Virtualization and Cloud executives share their predictions for 2014. Read them in this VMblog.com series exclusive.
By
Kyle Forster, Co-Founder of Big Switch Networks http://www.bigswitch.com
While
still in its formative stages, Software-Defined Networking (SDN) has become
synonymous with under-the-hood technology transformations across the networking
industry. In 2014, these transformations will become increasingly visible as
initial use cases become clear, fundamental design choices emerge in cloud
switching and bare metal switches play an increasingly large role in the SDN
landscape.
Prediction
1: The Initial Use Cases For SDN Will Become Clear
SDN
brings a next generation approach to a broad range of networking use cases, but
an industry as large and diverse as this one will embrace SDN one use case at a
time. We'll see the first three SDN use cases become clear in 2014. Cloud
switching has been the most visible use case where SDN designs are addressing
the glaring inefficiencies where data center switching meets IaaS clouds --
more on that below. Beyond cloud switching, Google's G* WAN (B4) project [1] is
showing how SDN can have dramatic impact on traffic engineered WANs and
Microsoft's DEMON project [2] is showing how SDN can have dramatic impact on
scale-out, 10GE monitoring fabrics to round out the initial SDN use cases. These
three areas - cloud switching, traffic engineered WANs and monitoring fabrics -
will be the clear initial use cases for SDN.
Prediction
2: A Big Choice Will Emerge in SDN for Cloud Switching
For
the last two years, the 'Big Choice' for data center operators to make in SDN's
primary market, cloud switching, was "invest now or wait." Vendors,
both large and small, were working through engineering cycles or acquisition
integration, and the competitive landscape was not yet clear.
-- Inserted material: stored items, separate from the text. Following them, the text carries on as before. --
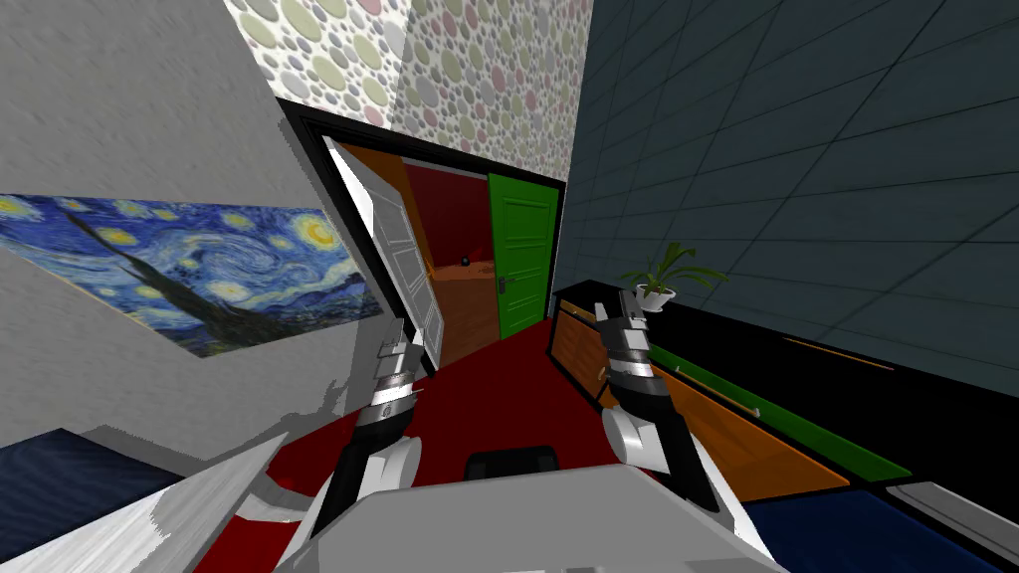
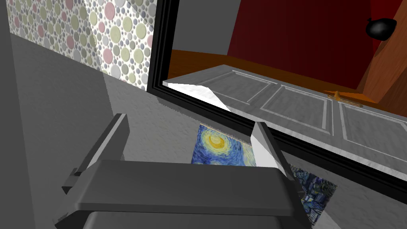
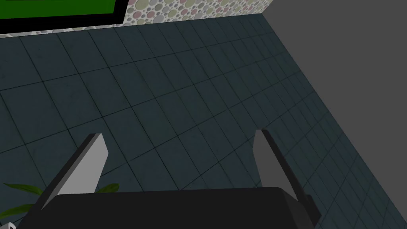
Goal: Push the door open
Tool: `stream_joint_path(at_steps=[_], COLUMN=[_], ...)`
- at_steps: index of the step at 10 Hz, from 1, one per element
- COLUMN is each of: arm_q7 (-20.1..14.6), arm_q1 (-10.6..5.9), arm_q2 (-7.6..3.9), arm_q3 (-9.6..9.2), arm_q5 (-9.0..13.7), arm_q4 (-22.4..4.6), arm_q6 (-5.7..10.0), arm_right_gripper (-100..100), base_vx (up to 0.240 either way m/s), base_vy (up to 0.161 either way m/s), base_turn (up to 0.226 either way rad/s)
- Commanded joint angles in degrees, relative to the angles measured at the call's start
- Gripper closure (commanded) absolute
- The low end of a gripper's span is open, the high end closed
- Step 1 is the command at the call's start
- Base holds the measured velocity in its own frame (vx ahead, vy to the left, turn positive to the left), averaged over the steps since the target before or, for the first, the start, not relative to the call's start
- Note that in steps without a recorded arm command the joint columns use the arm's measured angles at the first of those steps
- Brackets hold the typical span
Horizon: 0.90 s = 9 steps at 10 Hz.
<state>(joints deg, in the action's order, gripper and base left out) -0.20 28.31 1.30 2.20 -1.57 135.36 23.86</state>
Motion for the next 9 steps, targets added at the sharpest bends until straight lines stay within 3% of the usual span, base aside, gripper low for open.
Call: stream_joint_path(at_steps=[1, 9], arm_q7=[-0.4, -2.3], arm_q1=[-1.24, -7.12], arm_q2=[-1.04, -4.29], arm_q3=[-1.38, -7.95], arm_q5=[0.1, 0.5], arm_q4=[-1.9, -11.2], arm_q6=[-0.12, -0.69], arm_right_gripper=[-100, -100], base_vx=[0.089, 0.161], base_vy=[-0.017, -0.009], base_turn=[-0.09, -0.068])
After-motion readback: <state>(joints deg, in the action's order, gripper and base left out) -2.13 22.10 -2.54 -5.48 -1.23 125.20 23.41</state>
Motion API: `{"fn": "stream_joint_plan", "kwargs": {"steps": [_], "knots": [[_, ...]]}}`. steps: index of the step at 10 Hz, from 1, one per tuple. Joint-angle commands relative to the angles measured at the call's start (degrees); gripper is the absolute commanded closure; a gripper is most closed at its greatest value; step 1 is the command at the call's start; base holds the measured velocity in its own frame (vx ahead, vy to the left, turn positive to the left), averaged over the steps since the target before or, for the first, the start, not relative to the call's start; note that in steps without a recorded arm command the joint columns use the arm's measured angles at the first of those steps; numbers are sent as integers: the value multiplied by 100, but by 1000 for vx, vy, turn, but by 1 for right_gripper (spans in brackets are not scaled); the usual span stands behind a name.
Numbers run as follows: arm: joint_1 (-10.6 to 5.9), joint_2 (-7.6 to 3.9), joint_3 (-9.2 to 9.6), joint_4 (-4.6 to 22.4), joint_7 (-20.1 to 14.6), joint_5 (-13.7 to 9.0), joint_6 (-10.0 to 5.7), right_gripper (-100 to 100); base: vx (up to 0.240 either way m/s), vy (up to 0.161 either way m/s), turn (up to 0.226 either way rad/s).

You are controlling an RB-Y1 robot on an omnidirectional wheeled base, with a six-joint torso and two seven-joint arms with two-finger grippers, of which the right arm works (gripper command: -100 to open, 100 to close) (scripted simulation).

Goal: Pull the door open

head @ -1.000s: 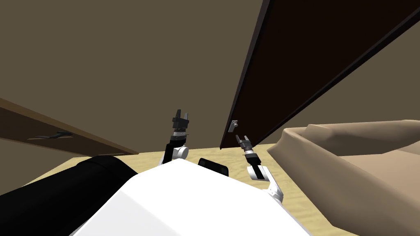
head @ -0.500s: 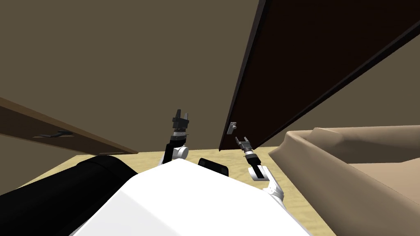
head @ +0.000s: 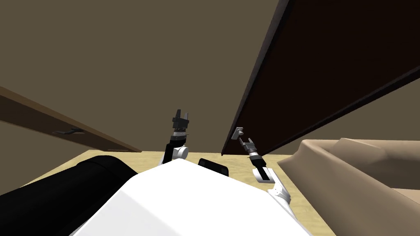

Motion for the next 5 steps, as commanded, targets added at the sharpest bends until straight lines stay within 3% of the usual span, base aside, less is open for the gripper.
{"fn": "stream_joint_plan", "kwargs": {"steps": [1, 4, 5], "knots": [[-50, -37, -134, 169, 9, -56, -92, -100, 182, 126, 120], [-142, -174, -434, 512, -8, -191, -279, -100, 170, 87, 144], [-104, -165, -378, 428, -10, -169, -248, -100, 76, 21, -6]]}}
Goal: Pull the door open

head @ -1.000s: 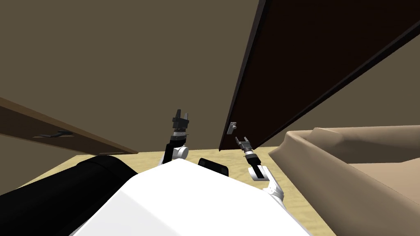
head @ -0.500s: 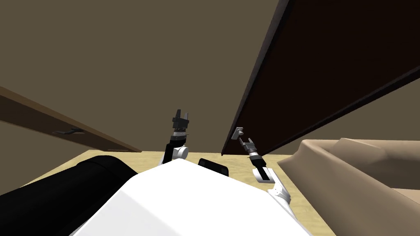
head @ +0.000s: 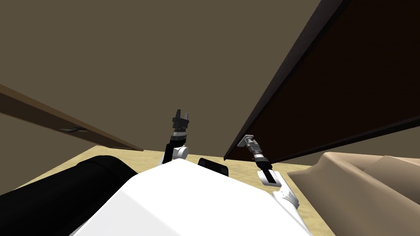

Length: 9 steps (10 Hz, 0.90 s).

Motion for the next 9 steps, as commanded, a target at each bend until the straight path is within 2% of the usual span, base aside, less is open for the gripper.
{"fn": "stream_joint_plan", "kwargs": {"steps": [1, 6, 7, 9], "knots": [[-14, 10, 8, 1, 14, 6, 20, 100, -24, -3, -17], [-14, 10, 8, 1, 14, 6, 20, 100, -10, -8, 5], [-3, 4, 40, -39, -161, -189, 21, 100, -44, -46, 111], [18, 11, 89, -78, -346, -397, 18, 100, -85, -67, 134]]}}
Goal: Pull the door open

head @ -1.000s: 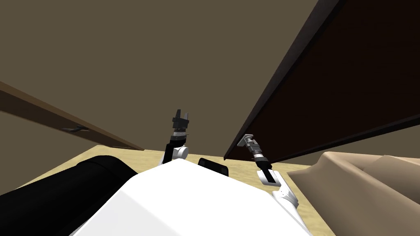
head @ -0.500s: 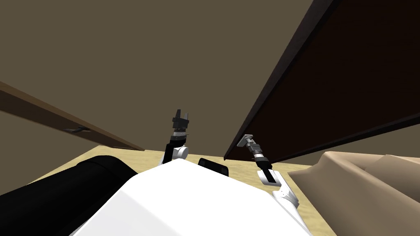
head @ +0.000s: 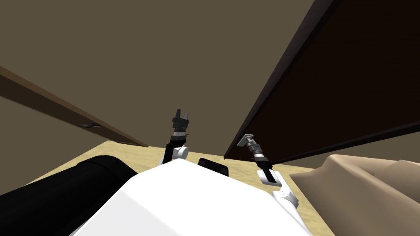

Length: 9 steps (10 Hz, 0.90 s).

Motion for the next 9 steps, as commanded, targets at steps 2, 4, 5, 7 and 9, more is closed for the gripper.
{"fn": "stream_joint_plan", "kwargs": {"steps": [2, 4, 5, 7, 9], "knots": [[45, 31, 100, -67, -286, -307, -24, 100, -74, -72, 110], [75, 40, 170, -124, -543, -607, -29, 100, -101, -77, 115], [92, 45, 208, -155, -680, -769, -31, 100, -97, -72, 113], [130, 56, 296, -227, -988, -1133, -37, 100, -86, -76, 151], [170, 69, 391, -304, -1307, -1488, -44, 100, -83, -75, 138]]}}
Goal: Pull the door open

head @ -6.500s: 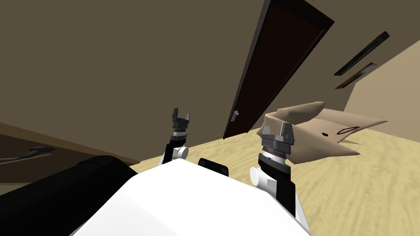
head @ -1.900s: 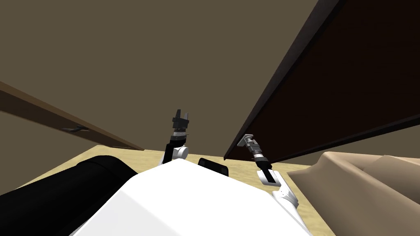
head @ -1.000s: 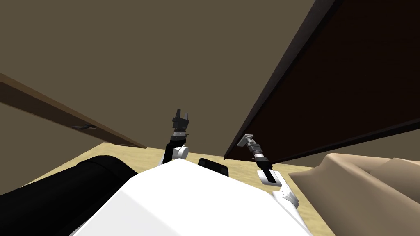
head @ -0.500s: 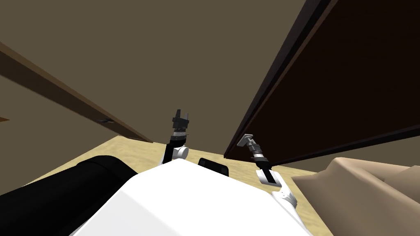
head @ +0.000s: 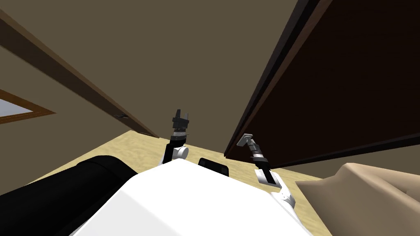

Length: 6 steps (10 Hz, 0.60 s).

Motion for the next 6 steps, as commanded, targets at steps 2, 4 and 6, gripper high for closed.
{"fn": "stream_joint_plan", "kwargs": {"steps": [2, 4, 6], "knots": [[32, 37, 134, -106, -301, -385, -46, 100, -58, -42, 63], [77, 50, 239, -192, -638, -743, -53, 100, -79, -57, 157], [101, 58, 296, -238, -819, -1060, -57, 100, -60, -50, 71]]}}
The choice as we
enter 2014 is different: Two camps are emerging for cloud switching. Over
the course of the year, we'll see data center operators make a big choice
between Overlay/Underlay or Unified Physical +
Virtual (P+V) models for their cloud networks:
-
Overlay/Underlay: VMware NSX + a
Hardware Switch Vendor, Alcatel-Lucent Nuage + a Hardware Switch Vendor, etc.
-
Unified P+V: Cisco ACI, Big
Switch P+V Cloud Fabric
We
will see data center operators who are looking to augment a traditional data center
network design with cloud-style features pay the premium for an Overlay/Underlay
solution, while operators looking for next generation data center networks or
reduced cost will opt for a Unified P+V design.
Prediction
3: Bare Metal Switches Will Accelerate SDN
OEM/ODMs
making a business out of bare metal switches have not been active players on
the SDN landscape to date. That will change in 2014. SDN operating systems make
these OEM/ODM bare metal switching hardware products competitive with leading fabric
switching designs from tier-1 switching vendors, and even open up new markets for
their hardware beyond switching. These OEM/ODMs have nothing to lose and
everything to gain by accelerating SDN.
Gartner
recently put out a report on SDN [3], noting that they expect market share of
the top 3 legacy switch vendors to decline to <55% in 2016, echoing the
sentiments of many in the infrastructure community that the time is ripe for
innovation in networking. With this backdrop, the number of innovations rushing
in to fill the void - Overlay/Underlays, SDN and non-SDN Fabrics, SDN-ready
Bare Metal Switches - is what makes 2014 an exciting time to be in data center
networking.
##
[1]
http://cseweb.ucsd.edu/~vahdat/papers/b4-sigcomm13.pdf
[2] http://www.youtube.com/watch?v=cYe2aWebHZo
[3]
Gartner, Software Defined Networking Will Change the Data Center Network Vendor
Landscape, Nov 2013
About the Author
Kyle spent most of his
career at Cisco, initially as the technical assistant to SVP Mike Volpi and
later as a Product Manager in the cellular and wifi business units. He launched
three v1.0 products in wireless and security and finished his time there managing
a ~$100 million portfolio of Cisco's WLAN Controllers. In between Cisco and Big
Switch Networks, he was VP of Product Management at Joost, a peer-to-peer
TV-over-the-Internet company from the founders of Skype. He started his career
at eBusiness consulting company Scient, first as a java developer and later
engineering manager and co-founder of the wireless practice. He holds a BSE in
Electrical Engineering from Princeton, a MS in Computer Science and an MBA from
the Stanford Graduate School of Business.